Several forms of circulating prolactin have been described:

  1. "small" prolactin (MM-22000) with high activity;
  2. "large" prolactin (MM-50000) and
  3. "big-big".

"Large" prolactin and "large-large" have low affinity for receptors. It is believed that fertility is maintained by "large-large" prolactin, which can be converted into "small" in plasma. The main prolactin-inhibiting factors are dopamine (DA), γ-aminobutyric acid (GABA). Thyrotropin-releasing hormone, serotonin, opioid peptides, histamine, oxytocin, angiotensin, etc. participate in the regulation of prolactin secretion. Secretion of prolactin under physiological conditions is caused by sleep, food intake, physical exercise, and stress. In pregnant women, prolactin levels begin to increase in the first trimester of pregnancy and increase until the end of pregnancy, exceeding the pre-pregnancy prolactin level by 10 times. It is believed that this increase is due to increased estrogen levels.

The fetus begins producing prolactin at 12 weeks, with a rapid increase in the last weeks before delivery. By the end of pregnancy, the fetus's prolactin level is higher than that of the mother, but after delivery it rapidly decreases by the end of the first week of life. Prolactin is found in amniotic fluid in quantities 5-10 times higher than its plasma level. The maximum amount of prolactin is noted in the second trimester of pregnancy.

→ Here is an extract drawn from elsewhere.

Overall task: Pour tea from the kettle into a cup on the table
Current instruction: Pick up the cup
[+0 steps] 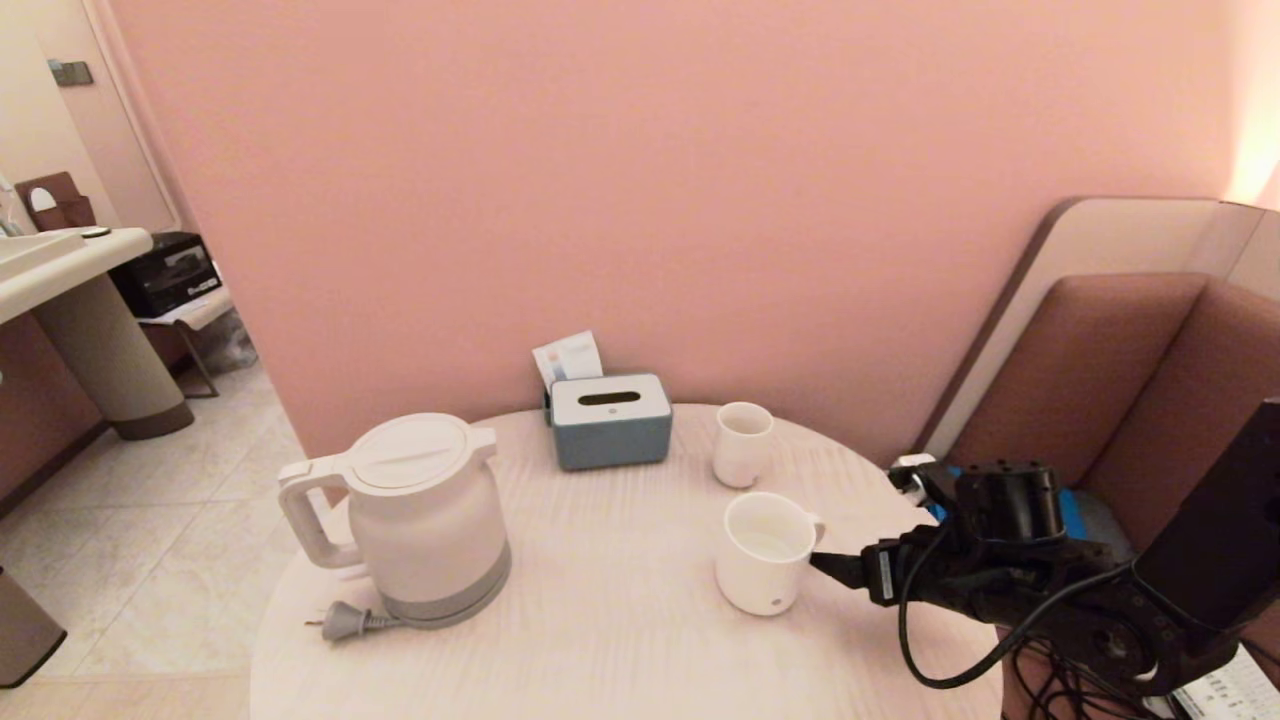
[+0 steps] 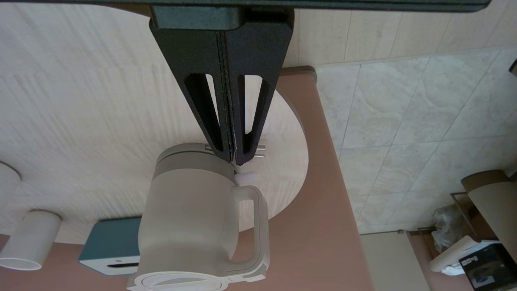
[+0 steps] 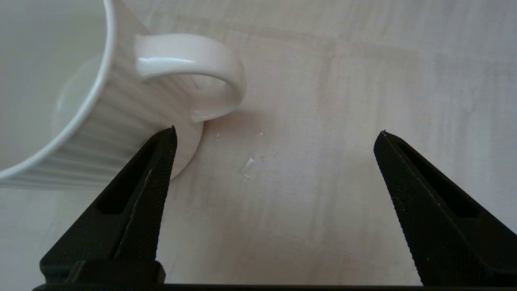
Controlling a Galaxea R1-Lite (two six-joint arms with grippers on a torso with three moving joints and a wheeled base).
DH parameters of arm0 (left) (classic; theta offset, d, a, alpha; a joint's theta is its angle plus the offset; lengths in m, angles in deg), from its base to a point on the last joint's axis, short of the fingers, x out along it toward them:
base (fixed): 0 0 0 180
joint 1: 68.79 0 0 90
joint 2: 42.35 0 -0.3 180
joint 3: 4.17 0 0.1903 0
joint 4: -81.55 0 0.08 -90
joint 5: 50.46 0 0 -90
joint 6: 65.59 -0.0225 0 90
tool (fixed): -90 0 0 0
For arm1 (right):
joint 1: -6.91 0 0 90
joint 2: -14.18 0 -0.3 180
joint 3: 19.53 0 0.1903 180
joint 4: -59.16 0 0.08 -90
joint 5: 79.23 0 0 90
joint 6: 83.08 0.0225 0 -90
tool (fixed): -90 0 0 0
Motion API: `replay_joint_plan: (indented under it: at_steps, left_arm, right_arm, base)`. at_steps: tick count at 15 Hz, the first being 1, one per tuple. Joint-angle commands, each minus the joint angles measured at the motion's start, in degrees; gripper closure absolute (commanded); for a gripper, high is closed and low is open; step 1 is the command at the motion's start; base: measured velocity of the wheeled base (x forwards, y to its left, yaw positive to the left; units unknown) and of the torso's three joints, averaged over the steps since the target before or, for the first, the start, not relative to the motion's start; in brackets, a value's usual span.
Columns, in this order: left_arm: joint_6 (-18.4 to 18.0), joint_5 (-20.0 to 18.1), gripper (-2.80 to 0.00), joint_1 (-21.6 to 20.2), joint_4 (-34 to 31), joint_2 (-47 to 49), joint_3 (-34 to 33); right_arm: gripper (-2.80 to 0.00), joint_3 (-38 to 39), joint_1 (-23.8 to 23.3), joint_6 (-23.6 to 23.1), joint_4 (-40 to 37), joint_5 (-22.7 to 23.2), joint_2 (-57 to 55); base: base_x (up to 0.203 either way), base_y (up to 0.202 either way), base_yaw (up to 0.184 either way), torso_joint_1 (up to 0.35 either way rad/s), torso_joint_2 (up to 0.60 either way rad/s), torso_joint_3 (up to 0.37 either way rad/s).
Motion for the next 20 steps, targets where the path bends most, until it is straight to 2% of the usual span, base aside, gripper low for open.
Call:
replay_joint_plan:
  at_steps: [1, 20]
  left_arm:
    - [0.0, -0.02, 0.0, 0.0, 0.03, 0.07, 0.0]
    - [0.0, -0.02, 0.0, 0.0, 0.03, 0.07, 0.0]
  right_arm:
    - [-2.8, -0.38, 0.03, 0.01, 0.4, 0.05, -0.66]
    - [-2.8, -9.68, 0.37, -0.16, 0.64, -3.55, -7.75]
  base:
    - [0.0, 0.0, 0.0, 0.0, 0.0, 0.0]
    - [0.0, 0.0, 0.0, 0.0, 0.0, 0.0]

Prolactin can be synthesized by the chorion and decidual membranes. Moreover, dopamine does not affect the synthesis of prolactin by decidual tissue. It is assumed that prolactin produced by decidual tissue participates in the osmoregulation of amniotic fluid and, together with decidual relaxin, regulates uterine contractility.

Miscarriage is not associated with severe disorders of prolactin synthesis, as is observed in infertility. In patients with miscarriage, prolactin levels are slightly elevated and do not cause gallactorrhea and/or amenorrhea, but significantly disrupt the menstrual cycle due to the androgenic effect of excess prolactin. According to researchers, 40% of patients with hyperprolactinemia have a disorder of androgen secretion and metabolism. Such patients have elevated levels of DHEA and DHEA-S. The level of steroid-binding globulin is also reduced due to the effect of prolactin on the liver.

Clinical signs of hyperandrogenism are usually absent, due to an increase in less active androgens. An increase in free testosterone and androstenedione is noted only in some women. The level of free dihydrotestosterone in such patients is reduced due to a decrease in the activity of 5a-reductase (the enzyme responsible for the effect of androgens on the hair follicle) under the influence of prolactin. Elevated prolactin levels are often combined with hyperinsulinemia and may be important in the development of insulin resistance. It is believed that hyperprolactinemia can disrupt normal ovarian function. High prolactin levels in the early follicular phase inhibit progesterone secretion, and lower prolactin levels in mature follicles promote increased progesterone secretion.

According to many researchers, hyperprolactinemia causes infertility precisely because of its effect on steroidogenesis and excess androgens, but if pregnancy occurs, its course, as a rule, proceeds without significant complications.